SGAG Media Pte. Ltd.
- Company type: Private
- Website type: Entertainment
- Available in: English, Singlish
- Founded: 14 November 2011; 14 years ago
- Headquarters: Singapore
- Area served: Singapore, Malaysia & Philippines
- Founders: Karl Mak Adrian Ang
- Key people: Karl Mak Adrian Ang
- Subsidiaries: MGAG Media Sdn Bhd, PGAG Media, Inc.
- Website: sgag.sg
- Advertising: Original video content Branded social content
- Registration: Optional
- Current status: Active

= SGAG =

Singaporean social media website and news media company

SGAG is a Singaporean social media website and news media company based in Singapore. The company was founded by Karl Mak and Adrian Ang on 14 November 2011, as a Singaporean spin-off of the popular social media website, 9GAG. Since the website's incorporation on April 10, 2013, it has 1.1 million likes on Facebook, 587k followers on Twitter and 701k followers on Instagram as of February 2022.

==History==
The company was co-founded as a Facebook page in 2011 by Singapore Management University students Karl Mak and Adrian Ang during one of their university classes, with the idea of having a Singapore version of 9GAG, with a focus on issues in Singapore and local Internet memes. The company first started going viral after its founders posted a meme after McDonald's Singapore ran out of curry sauce at its outlets, and has since then become popular among the youth for its funny video portrayals by Annette Lee as "Sue Ann" and "Suezanna Chloe Tan".
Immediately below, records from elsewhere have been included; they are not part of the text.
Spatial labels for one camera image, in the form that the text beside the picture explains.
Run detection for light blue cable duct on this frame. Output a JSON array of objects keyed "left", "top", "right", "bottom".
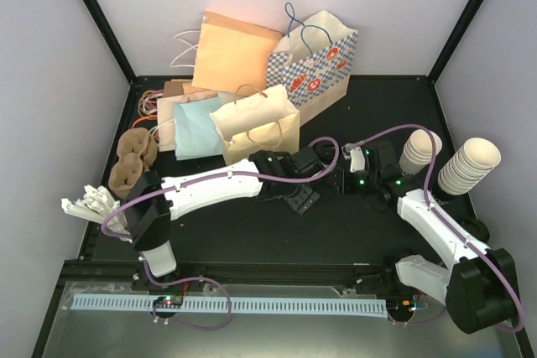
[{"left": 70, "top": 294, "right": 388, "bottom": 319}]

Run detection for black frame post right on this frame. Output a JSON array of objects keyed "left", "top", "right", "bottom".
[{"left": 427, "top": 0, "right": 485, "bottom": 85}]

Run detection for brown pulp carrier stack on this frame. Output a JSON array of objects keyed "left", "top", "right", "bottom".
[{"left": 108, "top": 127, "right": 159, "bottom": 199}]

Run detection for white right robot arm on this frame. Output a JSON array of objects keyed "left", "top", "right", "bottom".
[{"left": 327, "top": 142, "right": 524, "bottom": 334}]

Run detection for black cup lid stack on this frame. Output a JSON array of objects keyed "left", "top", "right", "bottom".
[{"left": 459, "top": 218, "right": 490, "bottom": 243}]

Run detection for short white cup stack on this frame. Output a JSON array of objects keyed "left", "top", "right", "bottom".
[{"left": 399, "top": 129, "right": 433, "bottom": 174}]

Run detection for flat brown paper bags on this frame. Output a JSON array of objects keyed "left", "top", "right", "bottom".
[{"left": 138, "top": 79, "right": 219, "bottom": 152}]

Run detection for tall white cup stack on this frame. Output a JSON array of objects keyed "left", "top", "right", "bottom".
[{"left": 438, "top": 137, "right": 502, "bottom": 196}]

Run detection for black frame post left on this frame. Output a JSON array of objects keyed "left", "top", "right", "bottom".
[{"left": 82, "top": 0, "right": 137, "bottom": 84}]

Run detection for orange paper bag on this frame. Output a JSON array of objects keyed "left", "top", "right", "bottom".
[{"left": 192, "top": 11, "right": 283, "bottom": 93}]

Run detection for blue checkered paper bag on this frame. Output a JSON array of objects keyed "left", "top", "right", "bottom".
[{"left": 266, "top": 3, "right": 358, "bottom": 125}]

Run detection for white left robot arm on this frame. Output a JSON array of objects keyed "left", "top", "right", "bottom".
[{"left": 125, "top": 147, "right": 326, "bottom": 290}]

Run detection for beige kraft paper bag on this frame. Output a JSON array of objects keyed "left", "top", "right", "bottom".
[{"left": 211, "top": 85, "right": 300, "bottom": 165}]

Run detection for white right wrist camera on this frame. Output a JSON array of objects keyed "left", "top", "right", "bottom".
[{"left": 341, "top": 143, "right": 367, "bottom": 174}]

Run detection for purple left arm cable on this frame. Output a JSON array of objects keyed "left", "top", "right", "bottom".
[{"left": 100, "top": 136, "right": 340, "bottom": 331}]

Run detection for black frame post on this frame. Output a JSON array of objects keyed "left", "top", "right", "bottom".
[
  {"left": 427, "top": 0, "right": 485, "bottom": 85},
  {"left": 82, "top": 0, "right": 137, "bottom": 84}
]

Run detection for black coffee cup lid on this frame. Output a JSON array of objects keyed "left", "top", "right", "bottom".
[{"left": 312, "top": 141, "right": 336, "bottom": 165}]

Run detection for light blue paper bag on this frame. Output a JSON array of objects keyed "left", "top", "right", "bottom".
[{"left": 173, "top": 97, "right": 222, "bottom": 161}]

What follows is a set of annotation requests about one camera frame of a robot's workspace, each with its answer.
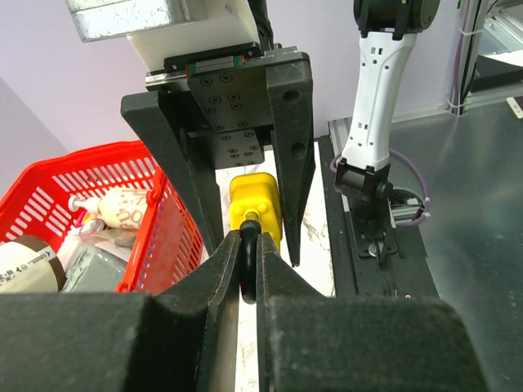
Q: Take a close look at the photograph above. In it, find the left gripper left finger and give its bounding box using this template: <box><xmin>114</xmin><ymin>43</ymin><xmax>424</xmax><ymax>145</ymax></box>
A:
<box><xmin>1</xmin><ymin>231</ymin><xmax>240</xmax><ymax>391</ymax></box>

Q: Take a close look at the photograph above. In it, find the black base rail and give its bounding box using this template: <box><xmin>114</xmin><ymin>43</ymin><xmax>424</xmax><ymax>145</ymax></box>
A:
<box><xmin>317</xmin><ymin>136</ymin><xmax>439</xmax><ymax>299</ymax></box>

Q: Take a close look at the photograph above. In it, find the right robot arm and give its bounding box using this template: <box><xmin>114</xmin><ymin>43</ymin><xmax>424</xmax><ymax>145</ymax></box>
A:
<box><xmin>121</xmin><ymin>1</ymin><xmax>439</xmax><ymax>265</ymax></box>

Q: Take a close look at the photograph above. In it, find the cream pump bottle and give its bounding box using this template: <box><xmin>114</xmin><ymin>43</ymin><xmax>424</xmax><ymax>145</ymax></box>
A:
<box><xmin>68</xmin><ymin>187</ymin><xmax>150</xmax><ymax>230</ymax></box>

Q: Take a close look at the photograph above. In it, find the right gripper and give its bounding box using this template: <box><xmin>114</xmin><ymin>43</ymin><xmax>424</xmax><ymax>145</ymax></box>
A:
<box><xmin>120</xmin><ymin>42</ymin><xmax>315</xmax><ymax>266</ymax></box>

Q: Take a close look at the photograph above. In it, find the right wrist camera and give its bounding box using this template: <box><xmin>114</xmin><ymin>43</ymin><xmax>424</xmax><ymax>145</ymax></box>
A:
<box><xmin>65</xmin><ymin>0</ymin><xmax>261</xmax><ymax>71</ymax></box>

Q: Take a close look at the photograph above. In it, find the yellow black padlock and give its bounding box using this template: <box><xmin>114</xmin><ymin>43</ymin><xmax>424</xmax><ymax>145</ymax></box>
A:
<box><xmin>229</xmin><ymin>172</ymin><xmax>283</xmax><ymax>305</ymax></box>

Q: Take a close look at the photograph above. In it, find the beige wrapped paper roll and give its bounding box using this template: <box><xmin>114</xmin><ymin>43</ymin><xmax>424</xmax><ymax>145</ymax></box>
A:
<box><xmin>1</xmin><ymin>235</ymin><xmax>66</xmax><ymax>294</ymax></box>

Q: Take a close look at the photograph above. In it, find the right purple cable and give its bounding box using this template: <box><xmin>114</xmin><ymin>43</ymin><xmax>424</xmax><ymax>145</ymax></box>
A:
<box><xmin>329</xmin><ymin>149</ymin><xmax>432</xmax><ymax>228</ymax></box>

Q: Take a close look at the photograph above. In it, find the red plastic basket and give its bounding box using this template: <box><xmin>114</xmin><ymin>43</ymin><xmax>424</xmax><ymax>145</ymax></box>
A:
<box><xmin>1</xmin><ymin>141</ymin><xmax>203</xmax><ymax>294</ymax></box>

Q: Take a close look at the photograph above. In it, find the grey roll centre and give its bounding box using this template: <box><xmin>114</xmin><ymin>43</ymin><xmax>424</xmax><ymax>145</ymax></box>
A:
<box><xmin>61</xmin><ymin>247</ymin><xmax>127</xmax><ymax>293</ymax></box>

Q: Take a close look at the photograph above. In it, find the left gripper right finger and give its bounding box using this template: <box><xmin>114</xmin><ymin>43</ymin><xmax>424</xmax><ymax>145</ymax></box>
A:
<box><xmin>256</xmin><ymin>234</ymin><xmax>489</xmax><ymax>391</ymax></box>

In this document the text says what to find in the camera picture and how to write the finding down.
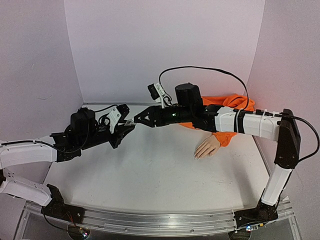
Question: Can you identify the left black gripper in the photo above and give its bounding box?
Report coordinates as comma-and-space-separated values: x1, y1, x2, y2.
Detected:
80, 115, 135, 151

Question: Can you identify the clear nail polish bottle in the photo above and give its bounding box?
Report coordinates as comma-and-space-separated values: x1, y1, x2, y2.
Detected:
124, 119, 136, 126

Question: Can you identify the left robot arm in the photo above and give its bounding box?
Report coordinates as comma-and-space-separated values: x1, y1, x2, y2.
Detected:
0, 104, 135, 219

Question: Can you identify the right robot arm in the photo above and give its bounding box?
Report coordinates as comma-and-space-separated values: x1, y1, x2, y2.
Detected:
133, 83, 301, 206

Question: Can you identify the mannequin hand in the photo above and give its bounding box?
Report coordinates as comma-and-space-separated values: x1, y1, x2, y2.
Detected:
194, 135, 221, 159

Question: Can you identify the orange hoodie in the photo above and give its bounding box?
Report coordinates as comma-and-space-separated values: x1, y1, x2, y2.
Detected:
180, 94, 259, 146

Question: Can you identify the aluminium back rail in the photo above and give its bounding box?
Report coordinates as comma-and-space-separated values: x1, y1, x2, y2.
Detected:
83, 102, 158, 106

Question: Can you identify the aluminium rail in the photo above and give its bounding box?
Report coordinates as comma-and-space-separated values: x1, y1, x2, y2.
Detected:
83, 102, 158, 106
14, 200, 302, 240

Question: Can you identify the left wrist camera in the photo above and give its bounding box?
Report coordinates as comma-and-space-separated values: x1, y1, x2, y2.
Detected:
107, 104, 130, 134

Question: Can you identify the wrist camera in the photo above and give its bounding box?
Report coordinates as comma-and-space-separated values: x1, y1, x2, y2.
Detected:
107, 104, 130, 134
147, 83, 173, 109

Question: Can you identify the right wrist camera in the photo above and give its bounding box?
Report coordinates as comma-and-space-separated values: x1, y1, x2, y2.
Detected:
147, 83, 173, 109

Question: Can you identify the black right camera cable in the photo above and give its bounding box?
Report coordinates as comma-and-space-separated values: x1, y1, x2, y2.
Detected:
158, 65, 320, 162

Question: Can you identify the aluminium front rail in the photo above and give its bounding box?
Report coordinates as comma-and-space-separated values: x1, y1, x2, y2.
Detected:
14, 200, 302, 240

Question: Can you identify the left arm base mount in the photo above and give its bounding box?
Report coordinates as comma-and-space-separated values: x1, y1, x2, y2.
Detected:
41, 184, 85, 225

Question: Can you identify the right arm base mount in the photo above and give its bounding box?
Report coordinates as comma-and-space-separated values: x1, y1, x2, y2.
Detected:
233, 199, 279, 230

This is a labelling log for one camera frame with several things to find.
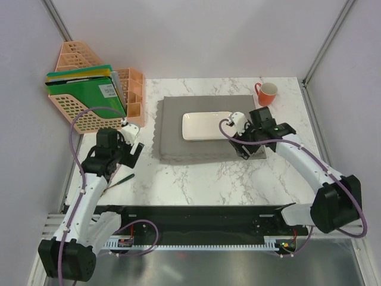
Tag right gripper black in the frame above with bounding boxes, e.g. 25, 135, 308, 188
229, 119, 263, 160

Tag grey placemat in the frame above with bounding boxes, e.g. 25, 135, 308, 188
152, 95, 255, 164

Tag gold fork green handle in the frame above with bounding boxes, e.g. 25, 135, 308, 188
101, 173, 135, 196

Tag white rectangular plate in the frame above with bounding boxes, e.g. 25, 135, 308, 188
182, 111, 231, 141

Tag orange mug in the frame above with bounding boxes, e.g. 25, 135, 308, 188
254, 82, 278, 107

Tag knife pink handle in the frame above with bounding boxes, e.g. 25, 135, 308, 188
108, 164, 121, 185

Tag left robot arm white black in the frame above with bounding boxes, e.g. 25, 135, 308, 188
38, 124, 144, 282

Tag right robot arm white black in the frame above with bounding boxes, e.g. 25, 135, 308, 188
221, 107, 367, 238

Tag peach file organizer rack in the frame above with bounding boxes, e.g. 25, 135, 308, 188
45, 41, 146, 133

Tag green folder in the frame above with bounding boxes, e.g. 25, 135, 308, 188
45, 77, 126, 117

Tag yellow folder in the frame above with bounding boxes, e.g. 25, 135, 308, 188
46, 65, 113, 81

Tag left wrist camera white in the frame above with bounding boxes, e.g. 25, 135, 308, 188
120, 123, 140, 146

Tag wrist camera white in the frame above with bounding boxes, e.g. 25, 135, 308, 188
120, 123, 140, 146
228, 112, 250, 135

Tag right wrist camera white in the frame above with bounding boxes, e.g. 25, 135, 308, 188
228, 112, 250, 135

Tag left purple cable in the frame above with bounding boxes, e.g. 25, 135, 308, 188
58, 106, 129, 286

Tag purple cable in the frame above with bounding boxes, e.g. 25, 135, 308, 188
58, 106, 129, 286
219, 119, 368, 259

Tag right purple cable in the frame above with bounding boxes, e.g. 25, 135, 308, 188
219, 119, 368, 259

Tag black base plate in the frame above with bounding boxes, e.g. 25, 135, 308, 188
95, 205, 308, 244

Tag white cable duct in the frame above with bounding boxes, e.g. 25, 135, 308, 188
101, 236, 279, 251

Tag aluminium rail profile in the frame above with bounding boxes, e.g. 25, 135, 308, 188
42, 214, 363, 239

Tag left aluminium frame post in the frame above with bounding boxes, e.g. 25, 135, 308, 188
41, 0, 73, 42

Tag aluminium frame post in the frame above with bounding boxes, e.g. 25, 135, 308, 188
301, 0, 357, 88
41, 0, 73, 42

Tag right aluminium frame post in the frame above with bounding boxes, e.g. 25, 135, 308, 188
301, 0, 357, 88

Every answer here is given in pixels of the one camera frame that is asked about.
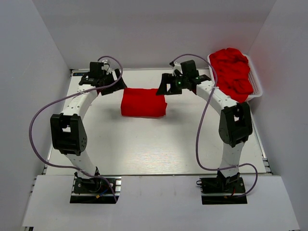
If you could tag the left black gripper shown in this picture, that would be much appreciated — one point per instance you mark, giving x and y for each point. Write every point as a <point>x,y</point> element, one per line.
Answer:
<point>109,80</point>

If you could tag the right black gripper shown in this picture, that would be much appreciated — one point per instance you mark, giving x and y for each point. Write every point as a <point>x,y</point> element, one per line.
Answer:
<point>172,83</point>

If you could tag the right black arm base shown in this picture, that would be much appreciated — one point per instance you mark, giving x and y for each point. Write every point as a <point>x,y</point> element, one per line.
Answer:
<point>213,192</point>

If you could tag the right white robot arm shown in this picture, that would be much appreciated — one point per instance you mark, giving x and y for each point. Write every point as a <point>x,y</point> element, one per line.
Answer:
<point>235,124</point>

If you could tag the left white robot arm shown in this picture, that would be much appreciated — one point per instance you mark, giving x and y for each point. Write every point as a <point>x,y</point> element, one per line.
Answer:
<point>67,130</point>

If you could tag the blue label sticker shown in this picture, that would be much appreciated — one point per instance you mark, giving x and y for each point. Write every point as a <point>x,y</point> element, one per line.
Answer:
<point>79,74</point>

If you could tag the red t shirt pile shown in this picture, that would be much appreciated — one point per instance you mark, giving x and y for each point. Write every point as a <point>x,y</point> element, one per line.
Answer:
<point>232,70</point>

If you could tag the white plastic basket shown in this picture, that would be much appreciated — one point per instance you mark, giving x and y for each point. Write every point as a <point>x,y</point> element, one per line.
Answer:
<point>252,76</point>

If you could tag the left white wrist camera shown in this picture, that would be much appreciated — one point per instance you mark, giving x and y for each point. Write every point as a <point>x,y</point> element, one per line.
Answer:
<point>106,66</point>

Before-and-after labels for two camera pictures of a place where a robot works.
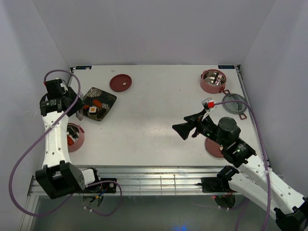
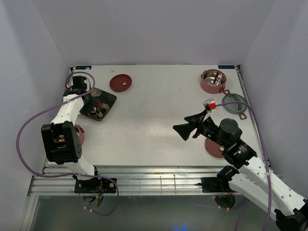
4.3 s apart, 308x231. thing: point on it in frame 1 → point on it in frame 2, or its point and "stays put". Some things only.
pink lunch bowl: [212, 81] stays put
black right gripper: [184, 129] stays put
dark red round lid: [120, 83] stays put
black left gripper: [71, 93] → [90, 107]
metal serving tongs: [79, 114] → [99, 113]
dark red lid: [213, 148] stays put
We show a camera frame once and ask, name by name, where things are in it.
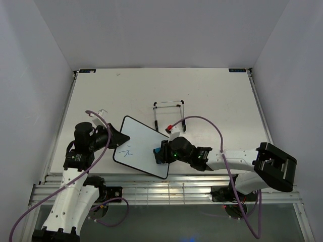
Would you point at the small black-framed whiteboard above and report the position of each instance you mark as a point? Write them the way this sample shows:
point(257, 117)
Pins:
point(137, 153)

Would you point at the right blue table label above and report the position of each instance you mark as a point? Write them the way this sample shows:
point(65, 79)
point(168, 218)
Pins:
point(237, 70)

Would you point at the left aluminium table rail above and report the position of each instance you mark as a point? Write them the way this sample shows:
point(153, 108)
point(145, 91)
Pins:
point(53, 146)

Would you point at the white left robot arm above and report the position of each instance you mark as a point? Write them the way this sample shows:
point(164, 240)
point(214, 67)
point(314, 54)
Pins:
point(80, 193)

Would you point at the front aluminium frame rails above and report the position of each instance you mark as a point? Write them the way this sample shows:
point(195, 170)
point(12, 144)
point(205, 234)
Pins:
point(175, 190)

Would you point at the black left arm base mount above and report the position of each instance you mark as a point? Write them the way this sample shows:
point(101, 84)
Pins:
point(105, 192)

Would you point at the black wire whiteboard stand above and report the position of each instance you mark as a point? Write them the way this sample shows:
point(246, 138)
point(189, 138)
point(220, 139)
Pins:
point(168, 108)

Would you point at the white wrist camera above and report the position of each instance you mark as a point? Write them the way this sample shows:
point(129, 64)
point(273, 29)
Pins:
point(173, 132)
point(99, 118)

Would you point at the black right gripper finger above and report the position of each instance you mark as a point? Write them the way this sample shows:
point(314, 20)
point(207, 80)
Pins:
point(164, 145)
point(162, 160)

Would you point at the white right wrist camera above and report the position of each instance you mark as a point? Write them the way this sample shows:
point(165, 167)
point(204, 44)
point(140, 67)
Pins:
point(173, 132)

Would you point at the left blue table label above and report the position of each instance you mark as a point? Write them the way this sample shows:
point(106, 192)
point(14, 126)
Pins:
point(87, 71)

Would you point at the blue table label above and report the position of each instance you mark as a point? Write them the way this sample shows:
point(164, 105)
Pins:
point(237, 70)
point(87, 71)

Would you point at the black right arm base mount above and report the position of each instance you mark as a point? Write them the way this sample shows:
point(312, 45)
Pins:
point(222, 194)

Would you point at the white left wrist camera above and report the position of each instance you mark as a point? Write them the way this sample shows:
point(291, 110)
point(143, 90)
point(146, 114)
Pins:
point(99, 118)

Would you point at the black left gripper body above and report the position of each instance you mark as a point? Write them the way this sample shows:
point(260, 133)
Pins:
point(101, 139)

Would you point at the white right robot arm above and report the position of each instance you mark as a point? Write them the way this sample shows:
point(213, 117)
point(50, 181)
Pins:
point(248, 162)

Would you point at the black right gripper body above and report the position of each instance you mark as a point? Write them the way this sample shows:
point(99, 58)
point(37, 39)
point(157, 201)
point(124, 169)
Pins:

===Website, mobile app platform, MGAG and PGAG===
In December 2014, SGAG first launched its website where users can sign up for an account and publish their own content on the website. The website also has a leaderboard that rewards active participants with a certain number of points per action, with top users standing a chance to win prizes. In addition to launching a new website, the company also released the mobile app version of their website on both Android and iOS. ('Till 2020)

On August 5, 2015, SGAG launched MGAG, the Malaysian branch of the company. MGAG also started off as a Facebook page before launching their own website.

On January 21, 2018, PGAG, the Filipino branch of the company, was launched by SGAG.

On November 27, 2019, SGAG launched "Off-Track", a strategy card game.